### WORK ITEM
Count, in the data that follows, every line with the string "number", and give that count as the whole reply.

GIVEN RECORDS START

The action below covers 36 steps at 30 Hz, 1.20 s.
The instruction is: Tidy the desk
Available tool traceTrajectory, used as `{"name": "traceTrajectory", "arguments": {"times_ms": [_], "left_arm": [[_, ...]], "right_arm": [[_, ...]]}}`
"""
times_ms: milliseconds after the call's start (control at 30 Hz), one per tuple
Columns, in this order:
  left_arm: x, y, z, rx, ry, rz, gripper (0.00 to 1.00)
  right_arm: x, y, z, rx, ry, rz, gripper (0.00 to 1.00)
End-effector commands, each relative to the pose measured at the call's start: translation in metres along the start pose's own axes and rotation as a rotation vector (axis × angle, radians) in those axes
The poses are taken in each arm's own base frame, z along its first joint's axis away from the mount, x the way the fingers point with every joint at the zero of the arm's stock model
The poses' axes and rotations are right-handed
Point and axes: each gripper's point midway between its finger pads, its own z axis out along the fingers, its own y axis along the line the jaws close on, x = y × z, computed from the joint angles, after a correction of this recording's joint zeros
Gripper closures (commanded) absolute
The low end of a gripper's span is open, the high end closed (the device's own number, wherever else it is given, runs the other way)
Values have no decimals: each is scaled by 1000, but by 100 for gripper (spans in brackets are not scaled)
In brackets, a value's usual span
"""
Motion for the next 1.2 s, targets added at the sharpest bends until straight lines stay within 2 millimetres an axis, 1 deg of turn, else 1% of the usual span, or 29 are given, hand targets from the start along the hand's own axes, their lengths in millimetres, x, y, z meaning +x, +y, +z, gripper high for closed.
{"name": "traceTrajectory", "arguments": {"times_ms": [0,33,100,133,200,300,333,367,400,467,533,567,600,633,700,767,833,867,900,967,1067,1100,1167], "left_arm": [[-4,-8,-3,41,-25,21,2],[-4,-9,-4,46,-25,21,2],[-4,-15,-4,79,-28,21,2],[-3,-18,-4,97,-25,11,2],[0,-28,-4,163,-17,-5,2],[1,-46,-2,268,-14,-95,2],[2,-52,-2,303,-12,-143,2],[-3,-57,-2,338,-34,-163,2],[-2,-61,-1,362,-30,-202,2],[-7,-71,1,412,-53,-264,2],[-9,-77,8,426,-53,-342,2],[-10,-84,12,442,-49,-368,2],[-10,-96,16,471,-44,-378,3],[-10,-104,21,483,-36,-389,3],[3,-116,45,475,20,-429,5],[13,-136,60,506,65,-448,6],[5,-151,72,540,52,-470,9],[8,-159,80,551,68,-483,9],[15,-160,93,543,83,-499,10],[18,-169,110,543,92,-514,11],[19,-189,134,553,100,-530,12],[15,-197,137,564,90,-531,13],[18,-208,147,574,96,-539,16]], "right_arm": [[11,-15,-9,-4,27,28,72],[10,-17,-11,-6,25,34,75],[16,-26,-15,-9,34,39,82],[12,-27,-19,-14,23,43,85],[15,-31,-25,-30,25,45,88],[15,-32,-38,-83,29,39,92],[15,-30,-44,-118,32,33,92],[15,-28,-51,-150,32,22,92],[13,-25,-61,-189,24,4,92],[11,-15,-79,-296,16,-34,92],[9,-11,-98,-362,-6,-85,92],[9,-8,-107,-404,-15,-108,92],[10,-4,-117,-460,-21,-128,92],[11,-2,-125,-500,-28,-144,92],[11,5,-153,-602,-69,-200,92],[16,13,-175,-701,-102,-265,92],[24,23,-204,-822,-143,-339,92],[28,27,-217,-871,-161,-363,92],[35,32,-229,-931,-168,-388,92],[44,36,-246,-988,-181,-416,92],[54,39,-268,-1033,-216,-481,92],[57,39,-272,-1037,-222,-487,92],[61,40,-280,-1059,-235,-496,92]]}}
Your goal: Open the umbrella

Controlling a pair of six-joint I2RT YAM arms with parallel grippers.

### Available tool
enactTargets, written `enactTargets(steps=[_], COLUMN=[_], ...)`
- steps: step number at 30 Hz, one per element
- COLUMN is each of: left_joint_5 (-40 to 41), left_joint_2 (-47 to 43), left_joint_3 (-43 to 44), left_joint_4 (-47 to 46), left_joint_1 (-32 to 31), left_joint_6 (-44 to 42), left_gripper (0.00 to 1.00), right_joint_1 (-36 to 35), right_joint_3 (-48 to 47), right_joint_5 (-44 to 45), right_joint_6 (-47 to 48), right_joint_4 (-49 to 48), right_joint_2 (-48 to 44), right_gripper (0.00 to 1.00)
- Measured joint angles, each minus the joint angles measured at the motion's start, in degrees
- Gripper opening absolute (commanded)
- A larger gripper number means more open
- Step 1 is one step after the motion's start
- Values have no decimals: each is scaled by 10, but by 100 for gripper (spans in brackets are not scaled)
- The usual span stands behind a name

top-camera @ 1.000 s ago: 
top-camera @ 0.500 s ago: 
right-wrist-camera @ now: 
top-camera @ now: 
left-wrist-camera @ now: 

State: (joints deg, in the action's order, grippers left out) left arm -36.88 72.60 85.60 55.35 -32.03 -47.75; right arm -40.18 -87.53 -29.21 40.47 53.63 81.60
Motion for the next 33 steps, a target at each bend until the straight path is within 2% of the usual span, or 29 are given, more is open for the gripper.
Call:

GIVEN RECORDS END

### ANSWER TO THE EXERCISE
3